Vachane, le blog
Les primaires socialistes auront fait couler beaucoup d'encre, à défaut d'éclairer sur un programme de gouvernement cohérent, en phase avec les attentes légitimes de la majorité silencieuse. Des "silencieux" qui, bien avant les indignés à venir, représentaient 7 218 592 abstentionnistes au premier tour de 2007, soit 16,23 % du corps électoral, et 7 130 729 au second, soit 16,03 % du corps électoral. Au second tour, s'ajoutaient 1 568 426 de votes blancs ou nuls, pour 534 846 au premier…
Qu'aurons-nous appris de ces primaires ? Que Monsieur Baylet, pour les radicaux de gauche, est favorable à la dépénalisation du cannabis ? Révolutionnaire… Que Monsieur Hollande et Madame Aubry, en sursis du cimetière des éléphants, nous proposent une sociale démocratie parfumée de "libéralisme protecteur" en agitant une boite de pansements socialisants ? Mis à part la taille du pansement promis, le score dont ils sont crédités l'un et l'autre confirme la thèse que le parti socialiste, tel un iceberg à la dérive, peut flotter un bon bout de temps. Il en est encore pour partir à l'abordage : Valls et sa gauche qui remonte jusqu'à François Bayrou et le vaisseau fantôme du Modem pour l'offrir en obole à un Hollande ravalant (mal) sa rage d'être si peu en tête. Une Ségolène Royale, expiant au grand jour sa faute de 2007 : celle d'avoir accepté de porter un programme auquel elle ne croyait pas ? Une Martine Aubry cachant (trop) sa joie d'être en contradiction avec les sondages pour se trouver en si bonne position, sans bourrage des urnes ? Et Arnaud Montebourg, en accoucheur d'un parti socialiste qui se souviendrait enfin de la seconde partie de son nom, pour dégauchir en le gauchisant un parti qui tourne en rond sur son matelas d'élus avant de se coucher ?

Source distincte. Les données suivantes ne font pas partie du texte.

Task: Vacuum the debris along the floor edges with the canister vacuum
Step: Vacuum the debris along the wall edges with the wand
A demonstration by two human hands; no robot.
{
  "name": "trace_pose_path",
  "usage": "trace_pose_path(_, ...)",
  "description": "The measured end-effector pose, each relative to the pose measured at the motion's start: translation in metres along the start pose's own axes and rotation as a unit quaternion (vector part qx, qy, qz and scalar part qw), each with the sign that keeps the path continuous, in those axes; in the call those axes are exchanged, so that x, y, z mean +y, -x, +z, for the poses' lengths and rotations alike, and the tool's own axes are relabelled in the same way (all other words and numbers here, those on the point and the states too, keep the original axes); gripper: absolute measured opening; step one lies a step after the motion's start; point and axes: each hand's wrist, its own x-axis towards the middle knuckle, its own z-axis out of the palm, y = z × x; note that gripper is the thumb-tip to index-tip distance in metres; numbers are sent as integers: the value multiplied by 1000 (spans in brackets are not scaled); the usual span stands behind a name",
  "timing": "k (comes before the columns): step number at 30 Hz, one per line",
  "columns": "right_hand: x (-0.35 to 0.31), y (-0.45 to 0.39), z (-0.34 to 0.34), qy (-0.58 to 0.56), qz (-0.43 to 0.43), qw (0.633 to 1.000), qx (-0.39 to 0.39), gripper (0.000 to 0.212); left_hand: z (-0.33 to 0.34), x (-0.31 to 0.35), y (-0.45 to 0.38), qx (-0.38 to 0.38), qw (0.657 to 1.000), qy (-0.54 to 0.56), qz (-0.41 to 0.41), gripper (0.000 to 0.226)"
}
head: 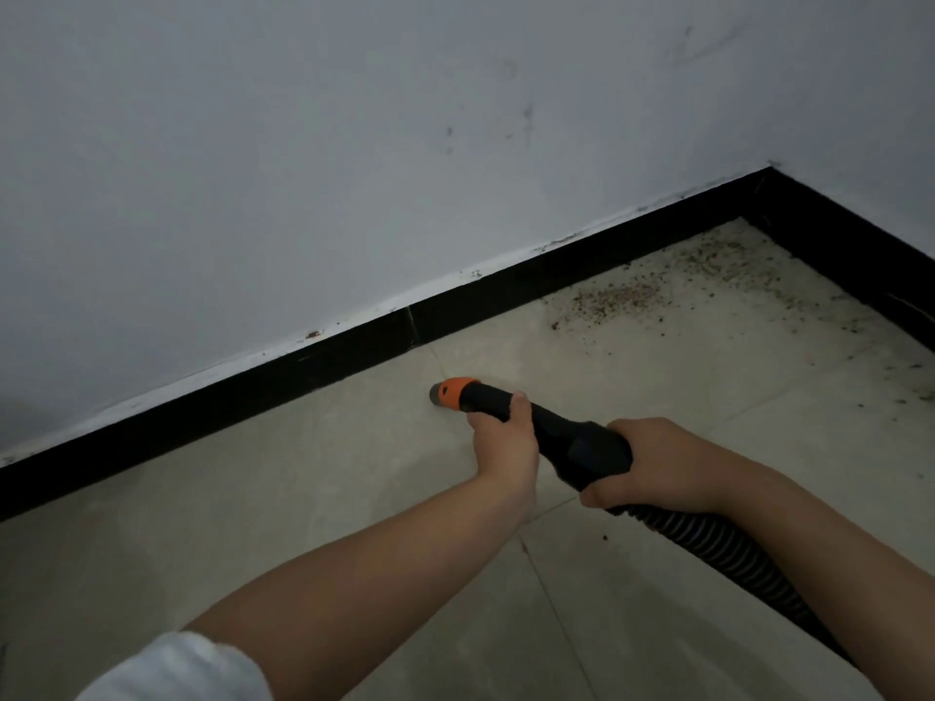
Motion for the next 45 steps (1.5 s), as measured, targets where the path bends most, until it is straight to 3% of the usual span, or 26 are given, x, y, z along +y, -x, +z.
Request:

Cerise sur le gâteau de la "victoire" du troisième homme : son discours, comparé à celui de Marine Le Pen. D'ici à ce qu'il soit taxé de populiste… Donc, après les circonvolutions de langage, il posera 4 questions aux impétrants de cette primaire socialiste. Par écrit. Oublirait-il que les réponses, et les promesses qu'elles peuvent contenir, même par écrit, n'engagent que ceux qui les croient ? Et quand tel le grand méchant loup le marché maraude… il n'y a (aura) pas d'alternative !
Vivement la fin de ce feuilleton capteur d'audiences : après les semaines empuanties par M. DSK et ses frasques, les semaines monopolisées par le parti socialiste et son show de télé réalité, on pourra (peut-être ?) parler de programme, débattre, et s'intéresser à ce que tout candidat qui se respecte est en capacité d'apporter et de proposer à notre pays.
Ce que le pays peut apporter à un candidat, sa garde rapprochée et son fan club est hors sujet.